Kalimat pembuka ini langsung menyapa pembaca dengan kejujuran. Edza mengangkat menulis sebagai kompensasi atas ketidakmampuan berbicara, dan ini adalah konsep yang sangat universal. Banyak dari kita — terutama yang merasa terpinggirkan, baik secara sosial maupun emosional — menggunakan tulisan sebagai medium untuk berbicara tanpa suara.

Baris ini seakan menggemakan semangat dari penyair seperti Langston Hughes di “I, Too”. Dalam puisi itu, Hughes menggunakan tulisan untuk bersuara tentang ketidaksetaraan rasial, mengubah kekuatan diam menjadi protes yang berkelas.

Meski Defense Mechanism tidak secara langsung bicara tentang isu sosial, pendekatannya pada suara yang tertahan menunjukkan bahwa tulisan adalah alat perlawanan paling dasar.

Ketika seseorang merasa tak bisa bersuara, menulis menjadi jalan keluar. Dengan begitu, puisi ini berbicara tentang cara personal mengatasi keterbatasan, sebuah mekanisme pertahanan yang sangat manusiawi.

Baris 2: “Aku membaca karena tak pandai mendengar”

Baris kedua ini menawarkan paradoks yang menarik. Membaca sering diasosiasikan dengan mendengarkan, karena melalui membaca, kita menyerap pemikiran dan cerita orang lain. Namun, Edza justru menggambarkan membaca sebagai jalan keluar dari ketidakmampuan mendengarkan. Ada rasa jujur di sini: pengakuan akan keterbatasan diri. Tapi, ada juga upaya untuk melampaui kekurangan tersebut dengan mencari medium alternatif.

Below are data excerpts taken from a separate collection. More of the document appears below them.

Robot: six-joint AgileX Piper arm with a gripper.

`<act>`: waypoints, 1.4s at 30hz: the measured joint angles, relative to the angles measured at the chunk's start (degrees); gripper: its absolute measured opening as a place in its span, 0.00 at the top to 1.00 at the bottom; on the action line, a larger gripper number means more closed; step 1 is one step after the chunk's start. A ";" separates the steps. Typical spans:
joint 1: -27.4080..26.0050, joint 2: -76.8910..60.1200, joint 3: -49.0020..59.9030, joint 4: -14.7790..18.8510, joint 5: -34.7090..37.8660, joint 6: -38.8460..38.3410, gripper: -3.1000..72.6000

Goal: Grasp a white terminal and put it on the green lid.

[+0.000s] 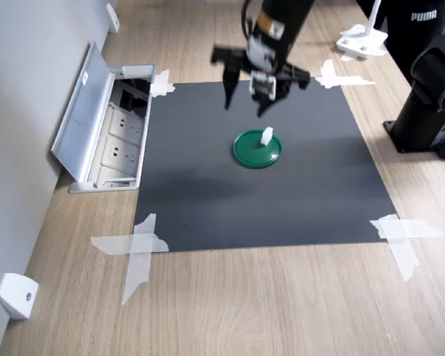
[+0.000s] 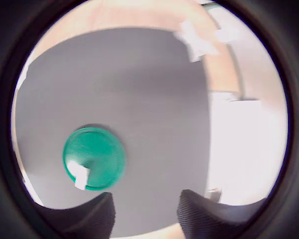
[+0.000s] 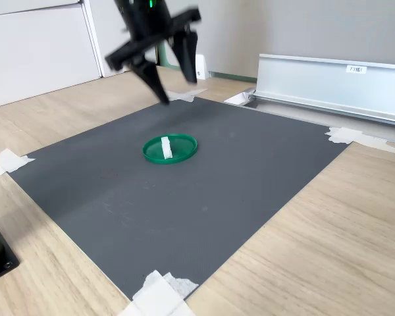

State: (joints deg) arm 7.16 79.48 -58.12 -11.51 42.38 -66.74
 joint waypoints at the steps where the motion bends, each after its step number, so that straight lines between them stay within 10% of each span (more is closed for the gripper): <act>1: 0.00 -1.10 -0.86 0.58 0.01 0.29 0.38; 10: 0.00 -14.81 -2.55 5.61 -1.03 22.89 0.94; 23: -2.57 -49.67 20.75 7.24 -18.76 57.05 0.97; 31: -16.13 -64.43 31.15 9.94 -19.10 60.90 0.97; 42: -17.75 -75.31 44.53 12.50 -25.30 65.22 0.97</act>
State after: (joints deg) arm -10.59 4.16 -13.59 0.99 17.08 -1.52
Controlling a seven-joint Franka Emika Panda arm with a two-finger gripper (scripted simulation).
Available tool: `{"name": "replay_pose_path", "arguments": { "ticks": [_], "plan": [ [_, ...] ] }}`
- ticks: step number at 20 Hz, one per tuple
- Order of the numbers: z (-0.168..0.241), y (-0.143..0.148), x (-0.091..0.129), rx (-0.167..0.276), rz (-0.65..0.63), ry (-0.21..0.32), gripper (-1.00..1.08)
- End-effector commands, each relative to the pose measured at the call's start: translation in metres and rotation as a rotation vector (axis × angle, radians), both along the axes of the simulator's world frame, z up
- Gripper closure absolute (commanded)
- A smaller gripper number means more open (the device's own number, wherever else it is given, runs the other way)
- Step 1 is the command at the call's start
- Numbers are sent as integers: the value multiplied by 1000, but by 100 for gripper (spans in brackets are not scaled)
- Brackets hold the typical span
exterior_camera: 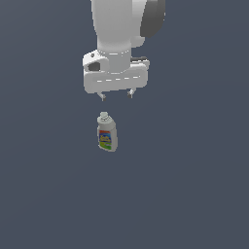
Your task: Pick up the object and move it to a goal position.
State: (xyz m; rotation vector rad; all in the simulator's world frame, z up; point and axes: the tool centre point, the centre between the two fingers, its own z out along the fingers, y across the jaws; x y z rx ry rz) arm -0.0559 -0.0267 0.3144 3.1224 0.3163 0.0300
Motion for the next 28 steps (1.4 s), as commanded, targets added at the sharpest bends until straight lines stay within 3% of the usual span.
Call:
{"name": "replay_pose_path", "arguments": {
  "ticks": [1,28],
  "plan": [
    [-2,-3,2,-1,50,1,-92],
    [-23,-40,22,-8,671,14,-92]
  ]
}}
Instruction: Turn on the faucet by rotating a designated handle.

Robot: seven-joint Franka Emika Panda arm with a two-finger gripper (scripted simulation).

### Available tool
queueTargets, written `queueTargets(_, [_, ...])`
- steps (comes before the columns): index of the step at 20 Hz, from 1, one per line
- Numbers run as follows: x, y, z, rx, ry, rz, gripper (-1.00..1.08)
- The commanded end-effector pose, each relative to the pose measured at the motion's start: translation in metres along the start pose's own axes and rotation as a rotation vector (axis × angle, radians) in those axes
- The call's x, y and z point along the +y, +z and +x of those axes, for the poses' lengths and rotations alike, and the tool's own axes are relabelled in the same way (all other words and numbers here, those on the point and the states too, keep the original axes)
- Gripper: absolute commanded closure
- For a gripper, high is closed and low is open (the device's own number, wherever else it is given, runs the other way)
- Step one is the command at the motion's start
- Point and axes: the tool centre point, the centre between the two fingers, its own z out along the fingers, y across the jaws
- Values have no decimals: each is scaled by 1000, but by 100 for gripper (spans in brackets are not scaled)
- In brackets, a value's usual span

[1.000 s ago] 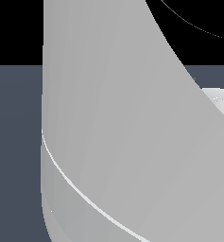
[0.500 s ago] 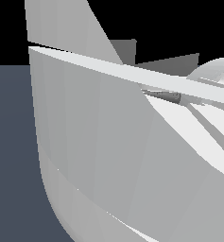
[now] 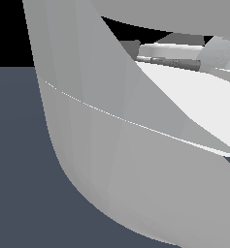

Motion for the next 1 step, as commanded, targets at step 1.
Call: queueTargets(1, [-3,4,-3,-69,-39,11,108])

Baris ini mengingatkan kita pada Audre Lorde, khususnya di The Transformation of Silence into Language and Action. Lorde berbicara tentang pentingnya menemukan bahasa untuk memahami dan menyampaikan, meskipun sulit. Membaca dalam puisi ini adalah upaya mencari kebijaksanaan ketika telinga tidak bisa berfungsi maksimal.

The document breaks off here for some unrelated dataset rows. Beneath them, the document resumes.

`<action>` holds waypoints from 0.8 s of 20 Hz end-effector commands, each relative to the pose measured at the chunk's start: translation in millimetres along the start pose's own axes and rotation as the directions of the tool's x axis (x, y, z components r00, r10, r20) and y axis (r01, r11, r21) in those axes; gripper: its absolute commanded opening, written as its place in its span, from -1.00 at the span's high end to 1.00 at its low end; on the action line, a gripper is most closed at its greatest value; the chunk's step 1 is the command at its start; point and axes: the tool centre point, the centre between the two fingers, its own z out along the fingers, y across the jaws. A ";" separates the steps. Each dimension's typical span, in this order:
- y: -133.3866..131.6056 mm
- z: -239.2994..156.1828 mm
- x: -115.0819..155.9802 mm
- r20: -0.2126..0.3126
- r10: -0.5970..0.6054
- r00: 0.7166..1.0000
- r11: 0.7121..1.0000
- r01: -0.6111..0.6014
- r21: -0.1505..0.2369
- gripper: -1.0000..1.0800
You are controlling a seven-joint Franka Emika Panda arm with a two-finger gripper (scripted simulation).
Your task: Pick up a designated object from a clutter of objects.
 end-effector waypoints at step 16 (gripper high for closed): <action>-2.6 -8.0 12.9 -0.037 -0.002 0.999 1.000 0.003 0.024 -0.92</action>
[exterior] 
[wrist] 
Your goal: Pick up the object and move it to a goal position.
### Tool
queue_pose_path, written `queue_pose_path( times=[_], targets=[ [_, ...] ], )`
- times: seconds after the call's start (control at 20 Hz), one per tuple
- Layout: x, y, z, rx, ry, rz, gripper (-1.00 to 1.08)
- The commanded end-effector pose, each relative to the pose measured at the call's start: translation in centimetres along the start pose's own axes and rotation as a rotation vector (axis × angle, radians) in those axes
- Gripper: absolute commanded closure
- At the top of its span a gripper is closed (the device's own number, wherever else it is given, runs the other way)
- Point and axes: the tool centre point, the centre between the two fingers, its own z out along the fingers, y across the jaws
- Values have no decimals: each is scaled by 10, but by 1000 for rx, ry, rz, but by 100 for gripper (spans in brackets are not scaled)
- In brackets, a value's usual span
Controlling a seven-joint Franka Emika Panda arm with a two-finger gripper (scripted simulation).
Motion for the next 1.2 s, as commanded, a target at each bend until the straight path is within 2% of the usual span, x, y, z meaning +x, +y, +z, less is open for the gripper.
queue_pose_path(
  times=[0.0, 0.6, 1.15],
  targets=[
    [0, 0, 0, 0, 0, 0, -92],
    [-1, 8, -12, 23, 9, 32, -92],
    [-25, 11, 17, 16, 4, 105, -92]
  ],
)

Ini adalah bentuk adaptasi — sebuah perlawanan terhadap ketidaksempurnaan. Edza dengan pintar menggunakan diksi “membaca” untuk menunjukkan bahwa mekanisme bertahan hidup juga berarti belajar dari luar diri.

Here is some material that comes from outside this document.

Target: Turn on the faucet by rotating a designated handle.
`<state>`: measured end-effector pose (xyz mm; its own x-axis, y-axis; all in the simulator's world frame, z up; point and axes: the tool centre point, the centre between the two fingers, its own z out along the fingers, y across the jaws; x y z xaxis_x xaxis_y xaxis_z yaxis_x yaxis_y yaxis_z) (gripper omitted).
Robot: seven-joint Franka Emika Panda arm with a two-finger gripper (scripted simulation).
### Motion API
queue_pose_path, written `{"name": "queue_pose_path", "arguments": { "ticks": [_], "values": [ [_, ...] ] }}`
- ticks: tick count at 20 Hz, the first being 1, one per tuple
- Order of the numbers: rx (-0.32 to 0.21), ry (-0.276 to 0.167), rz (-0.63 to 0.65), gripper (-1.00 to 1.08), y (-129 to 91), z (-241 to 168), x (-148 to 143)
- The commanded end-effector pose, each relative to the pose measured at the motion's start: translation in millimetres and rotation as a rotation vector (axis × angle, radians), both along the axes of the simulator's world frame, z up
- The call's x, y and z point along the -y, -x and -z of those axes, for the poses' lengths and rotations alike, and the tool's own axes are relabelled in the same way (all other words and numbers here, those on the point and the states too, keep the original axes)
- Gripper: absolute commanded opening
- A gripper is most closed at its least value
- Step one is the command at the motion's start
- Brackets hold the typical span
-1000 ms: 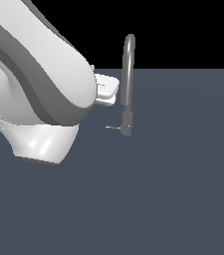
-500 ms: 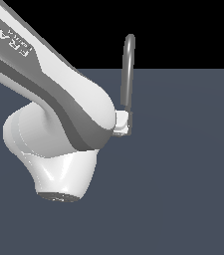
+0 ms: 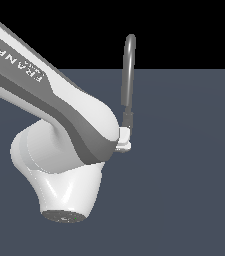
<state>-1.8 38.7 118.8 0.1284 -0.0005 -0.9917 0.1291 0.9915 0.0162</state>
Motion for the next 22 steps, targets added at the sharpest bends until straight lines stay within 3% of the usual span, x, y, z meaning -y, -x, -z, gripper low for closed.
{"name": "queue_pose_path", "arguments": {
  "ticks": [1, 10, 16, 22],
  "values": [
    [-0.021, -0.001, -0.005, -1.00, 1.8, 8.9, -1.4],
    [-0.035, 0.004, -0.007, -1.00, 3.6, 13.4, 0.9],
    [-0.070, 0.018, 0.007, -1.00, 9.8, 24.0, 19.4],
    [-0.084, -0.006, 0.046, -1.00, 13.8, 33.0, 41.6]
  ]
}}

Baris 3: “Aku membuku karena tak pandai berkawan”

Di sini, puisi ini menjadi lebih intim. Membuku adalah metafora yang cantik untuk membuka diri melalui tulisan. Dalam dunia literasi, buku sering menjadi simbol teman setia, pelarian dari kesepian, dan pelipur lara.

Penyair seperti Pablo Neruda sering mengungkapkan hubungan emosional dengan buku, seperti dalam “Ode to the Book”, di mana ia menyebut buku sebagai sahabat yang tak pernah mengecewakan.

Namun, dalam konteks Defense Mechanism, membuku juga bisa berarti menciptakan ruang untuk diri sendiri ketika koneksi manusia terasa sulit dijangkau.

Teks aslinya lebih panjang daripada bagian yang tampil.